Balrampur Chini hit a 52-week low on April 30, closing at Rs 45.30, while Shree Renuka Sugars and Bajaj Hindusthan continued trading weak closing at Rs 12.37 and Rs 17.19, respectively.
According to Abinash Verma, director-general, Indian Sugar Mills Association (ISMA), although the decision of the government is welcome, it is to accrue benefits in the long term when sugar prices in the court move up. Currently, the sugar price dynamics in India is such that there is hardly any threat from imports, but the higher duties will help curb imports only when prices move up. The chances for the same are grim in the near term.
Notably, the bigger issues are not yet addressed. The sugar sector has been long reeling under pressure due to over-supply. The sector is likely to end the sugar year ending September 30, 2015 (SY15) with about 27 million tonnes (mt) production compared to estimated demand of 24.8 mt.

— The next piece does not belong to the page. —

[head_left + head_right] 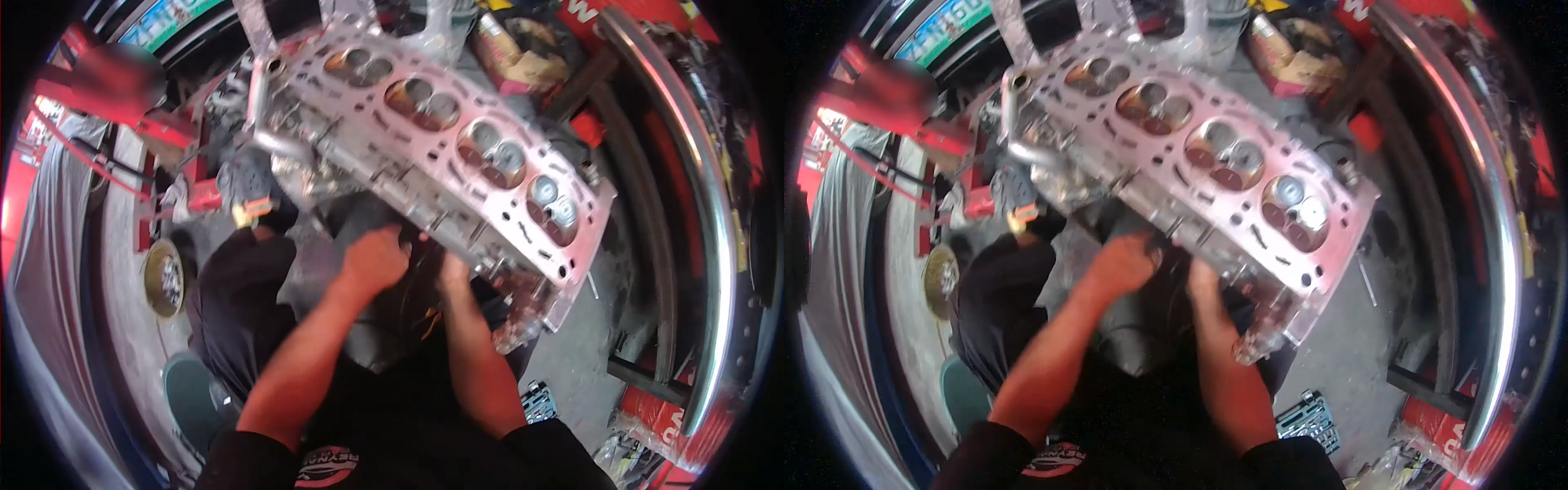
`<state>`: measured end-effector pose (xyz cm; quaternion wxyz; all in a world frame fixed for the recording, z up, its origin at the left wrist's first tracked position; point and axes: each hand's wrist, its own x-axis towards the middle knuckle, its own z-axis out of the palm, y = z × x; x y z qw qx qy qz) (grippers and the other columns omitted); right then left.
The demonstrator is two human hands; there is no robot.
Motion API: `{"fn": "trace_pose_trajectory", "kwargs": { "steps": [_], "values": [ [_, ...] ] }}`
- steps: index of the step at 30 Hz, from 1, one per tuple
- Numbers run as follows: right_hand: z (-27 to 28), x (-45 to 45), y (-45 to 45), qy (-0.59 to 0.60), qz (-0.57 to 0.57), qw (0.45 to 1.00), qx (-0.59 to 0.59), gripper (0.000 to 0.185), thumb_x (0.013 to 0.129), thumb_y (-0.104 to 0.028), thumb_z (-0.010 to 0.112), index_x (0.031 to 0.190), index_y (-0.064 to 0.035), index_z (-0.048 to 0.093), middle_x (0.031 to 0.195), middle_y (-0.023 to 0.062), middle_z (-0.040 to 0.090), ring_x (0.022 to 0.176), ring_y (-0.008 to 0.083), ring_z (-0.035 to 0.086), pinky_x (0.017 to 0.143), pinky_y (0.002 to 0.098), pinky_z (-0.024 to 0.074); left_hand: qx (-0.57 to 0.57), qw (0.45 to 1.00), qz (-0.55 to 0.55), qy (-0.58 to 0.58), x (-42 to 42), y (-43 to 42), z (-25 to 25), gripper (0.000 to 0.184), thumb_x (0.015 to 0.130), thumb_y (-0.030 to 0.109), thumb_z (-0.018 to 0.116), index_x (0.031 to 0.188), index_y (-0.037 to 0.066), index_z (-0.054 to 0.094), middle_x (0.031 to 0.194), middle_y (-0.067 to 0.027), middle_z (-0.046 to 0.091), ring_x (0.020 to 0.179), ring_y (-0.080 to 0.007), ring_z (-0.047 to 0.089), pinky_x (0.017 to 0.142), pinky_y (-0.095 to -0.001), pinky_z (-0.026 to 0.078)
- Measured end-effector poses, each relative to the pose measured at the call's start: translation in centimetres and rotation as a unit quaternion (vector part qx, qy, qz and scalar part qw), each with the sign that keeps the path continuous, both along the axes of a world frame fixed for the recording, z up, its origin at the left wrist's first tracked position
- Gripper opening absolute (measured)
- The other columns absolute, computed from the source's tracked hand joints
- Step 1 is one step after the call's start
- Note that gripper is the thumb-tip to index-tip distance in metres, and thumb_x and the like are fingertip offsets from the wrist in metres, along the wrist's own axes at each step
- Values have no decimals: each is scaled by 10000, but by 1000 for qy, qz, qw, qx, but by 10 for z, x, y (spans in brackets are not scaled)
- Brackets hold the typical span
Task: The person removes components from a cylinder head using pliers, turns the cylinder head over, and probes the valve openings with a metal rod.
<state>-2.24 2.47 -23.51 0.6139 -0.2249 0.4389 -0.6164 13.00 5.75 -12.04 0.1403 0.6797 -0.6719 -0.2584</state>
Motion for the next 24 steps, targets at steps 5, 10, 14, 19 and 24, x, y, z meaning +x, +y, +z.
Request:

Thus, the sugar surplus will rise to Rs 9.5 mt against the mandated 6 mt. The only way to curb falling prices, according to Verma, is that the government should buy sugar stocks.
The situation is not good either for Maharashtra-based players such as Shree Renuka Sugars in the state that follows FRP-based sugarcane procurement prices. The cost of production in Maharashtra at Rs 29 a kg, though lower than UP, is still higher than the selling price. Shree Renuka Sugar had seen losses of Rs 90 crore in the December quarter.
The government also removed the excise duty on ethanol, which will provide some relief. However, experts say a better solution to the problems of sugar millers would be if the government decides the SAP and FRP according to the prevalent sugar prices in the market. This will benefit farmers, too, as currently, sugarcane arrears are also rising as payments from millers are getting delayed on the back of losses.